On Thursday, the Federal Reserve voted in favor of requiring large banks to preserve capital by suspending share buybacks and dividend payments in the third quarter.
In a 4-to-1 vote, the Fed will tie dividend distribution to a formula based on recent earnings. The formula establishes the third quarter dividends at a level equal to the average net income for the last four quarters. Fed Governor Lael Brainard disagreed with the decision.
Based on that calculation, some banks may have to reduce their dividends. A senior Fed official said this could be “binding” for some banks.
In his dissent, Brainard said: “I do not support giving the green light to big banks to deplete capital,” he said, arguing in exchange for a general dividend suspension.
A senior Fed official said the Fed will move quarter to quarter. And banks’ net income could be reduced given the impact of the pandemic.
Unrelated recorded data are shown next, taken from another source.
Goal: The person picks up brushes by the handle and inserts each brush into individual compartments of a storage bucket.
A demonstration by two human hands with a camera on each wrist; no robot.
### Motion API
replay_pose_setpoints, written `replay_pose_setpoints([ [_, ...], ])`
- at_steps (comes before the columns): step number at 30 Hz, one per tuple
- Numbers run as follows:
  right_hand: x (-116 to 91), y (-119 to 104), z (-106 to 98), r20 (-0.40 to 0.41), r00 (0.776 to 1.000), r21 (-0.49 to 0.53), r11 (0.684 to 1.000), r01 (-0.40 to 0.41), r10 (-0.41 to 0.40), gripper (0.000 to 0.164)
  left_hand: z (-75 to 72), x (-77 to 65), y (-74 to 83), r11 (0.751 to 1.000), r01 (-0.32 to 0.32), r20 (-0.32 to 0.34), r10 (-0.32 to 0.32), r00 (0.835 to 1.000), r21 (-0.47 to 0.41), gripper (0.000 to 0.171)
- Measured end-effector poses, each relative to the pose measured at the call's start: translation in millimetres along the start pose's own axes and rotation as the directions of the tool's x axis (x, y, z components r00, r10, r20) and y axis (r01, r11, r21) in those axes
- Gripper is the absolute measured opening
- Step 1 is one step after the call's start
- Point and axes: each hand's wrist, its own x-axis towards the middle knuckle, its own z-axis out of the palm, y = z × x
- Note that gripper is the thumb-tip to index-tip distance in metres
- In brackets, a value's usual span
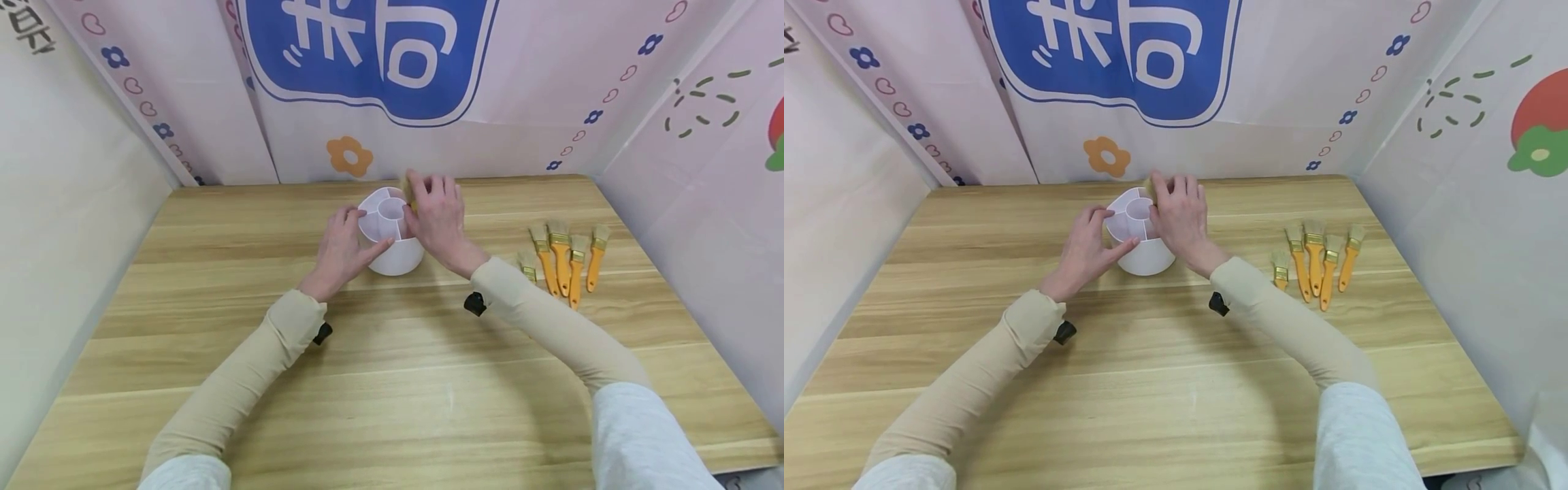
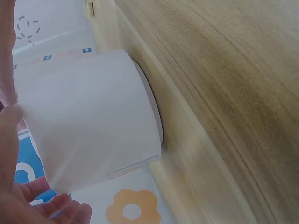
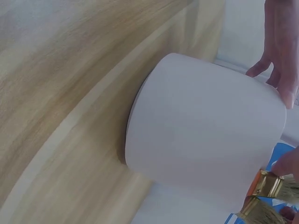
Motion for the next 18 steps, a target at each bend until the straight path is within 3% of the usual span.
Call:
replay_pose_setpoints([
  [8, -2.2, 1.9, 1.7, -0.021, 1.0, 0.039, 0.999, -0.001, 0.002, 0.053, 0.9, -0.8, -0.6, 1.0, 0.008, 0.01, -0.008, 1.0, -0.005, 0.075],
  [18, -3.3, 2.3, 1.9, -0.101, 0.993, 0.101, 0.992, 0.072, -0.061, 0.047, 0.1, -0.4, -0.5, 1.0, 0.004, 0.004, -0.004, 1.0, -0.006, 0.076],
])
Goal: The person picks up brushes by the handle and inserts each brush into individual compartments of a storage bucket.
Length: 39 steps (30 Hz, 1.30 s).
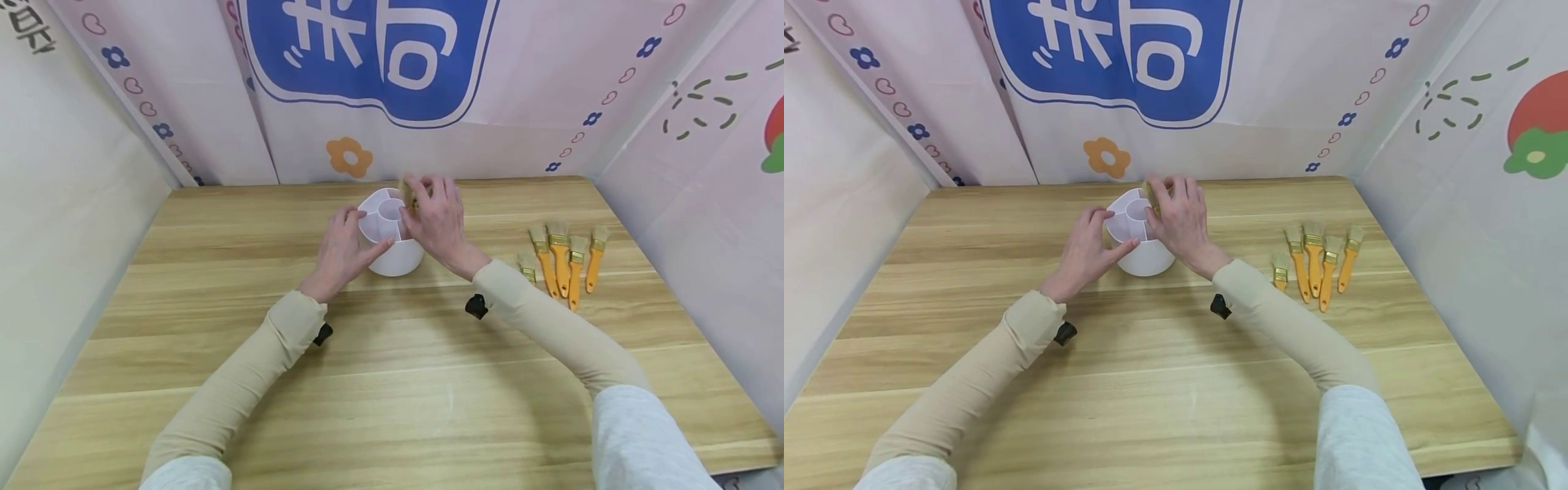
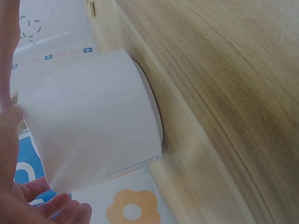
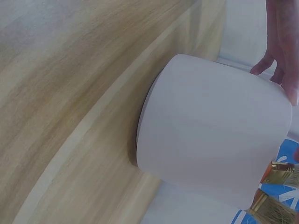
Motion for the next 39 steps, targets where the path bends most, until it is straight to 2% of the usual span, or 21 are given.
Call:
replay_pose_setpoints([
  [11, -6.0, 2.7, -2.8, -0.069, 0.997, 0.033, 0.998, 0.046, -0.044, 0.054, 3.9, -0.3, 2.5, 1.0, -0.01, 0.006, 0.01, 1.0, -0.011, 0.075],
  [17, -10.2, 5.7, -5.2, -0.065, 0.997, 0.038, 0.998, 0.051, -0.048, 0.053, 5.7, -0.3, 2.7, 1.0, -0.007, 0.003, 0.007, 1.0, -0.014, 0.075],
  [26, -23.8, 18.2, -8.8, -0.021, 1.0, 0.082, 0.997, -0.008, 0.01, 0.049, 7.6, -0.9, 2.4, 1.0, -0.004, 0.006, 0.004, 1.0, -0.01, 0.074],
  [31, -31.6, 28.1, -16.1, 0.034, 0.996, 0.154, 0.984, -0.086, 0.082, 0.044, 7.5, -0.6, 1.2, 1.0, -0.002, 0.001, 0.002, 1.0, -0.014, 0.074],
  [34, -35.5, 38.4, -22.6, 0.102, 0.982, 0.189, 0.966, -0.174, 0.157, 0.042, 6.4, 0.1, 0.3, 1.0, 0.003, -0.008, -0.003, 1.0, -0.025, 0.073],
  [36, -38.0, 48.1, -28.2, 0.171, 0.959, 0.17, 0.952, -0.256, 0.227, 0.042, 5.0, 0.7, 0.6, 1.0, 0.006, -0.01, -0.006, 1.0, -0.029, 0.073],
  [38, -41.4, 59.8, -33.6, 0.246, 0.921, 0.124, 0.933, -0.339, 0.302, 0.043, 3.8, 1.3, 1.5, 0.999, 0.012, -0.008, -0.012, 1.0, -0.036, 0.072],
  [39, -43.5, 65.9, -36.5, 0.289, 0.894, 0.093, 0.919, -0.383, 0.343, 0.044, 3.5, 1.5, 1.9, 0.999, 0.015, -0.006, -0.015, 1.0, -0.035, 0.072],
])
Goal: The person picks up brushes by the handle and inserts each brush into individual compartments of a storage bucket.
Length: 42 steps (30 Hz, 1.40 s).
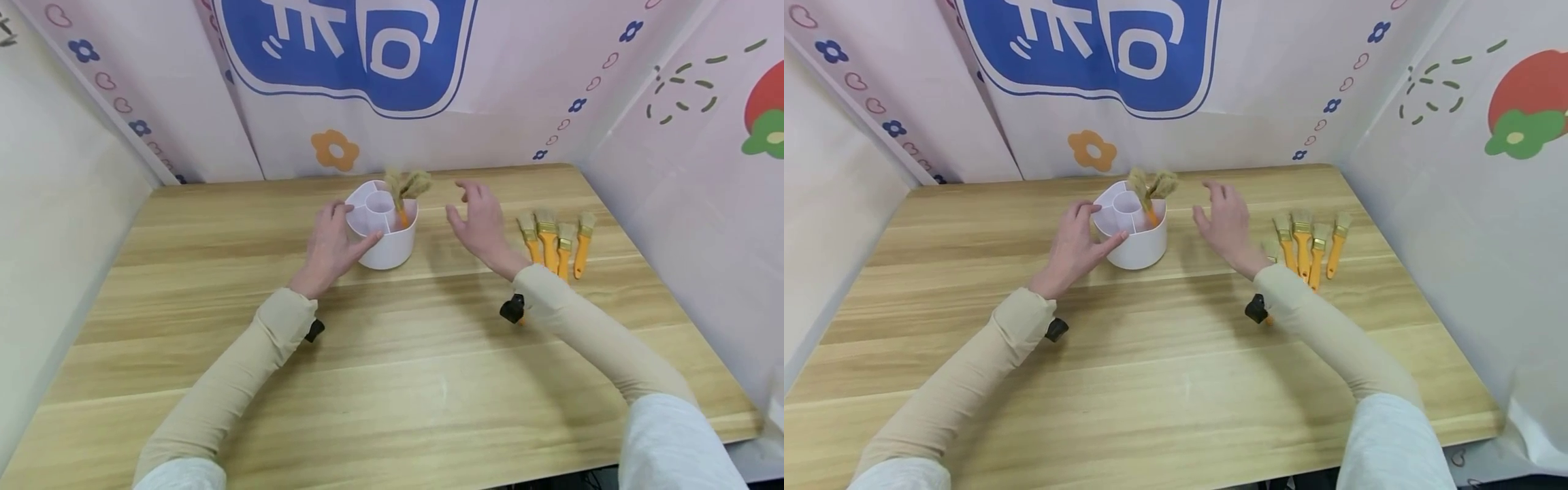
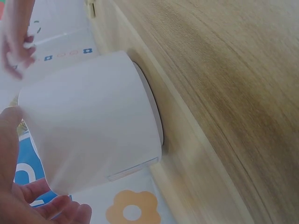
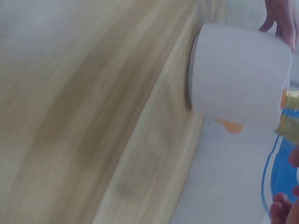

Stress tests cover 34 banks, including five foreign companies.
The Fed released two studies: a traditional stress test established in February before the pandemic and an analysis of bank capital under three ways the economy could evolve in the coming quarters amid the public health crisis, more or less in V-shaped, U-shaped, and W-shaped scenarios.
The traditional stress test showed that all large banks remain well capitalized.
Under the worst-case scenario for COVID-19, “many” banks would be operating within their stress capital buffers and a quarter of banks would be approaching minimum capital standards, Brainard said.
“Past experience shows that banks operating near their regulatory minimums are much less likely to meet the needs of creditworthy borrowers, and the tightening resulting from credit conditions could affect the recovery,” he added.
The Fed said it would require banks to reevaluate their capital needs and resubmit their capital plans later this year.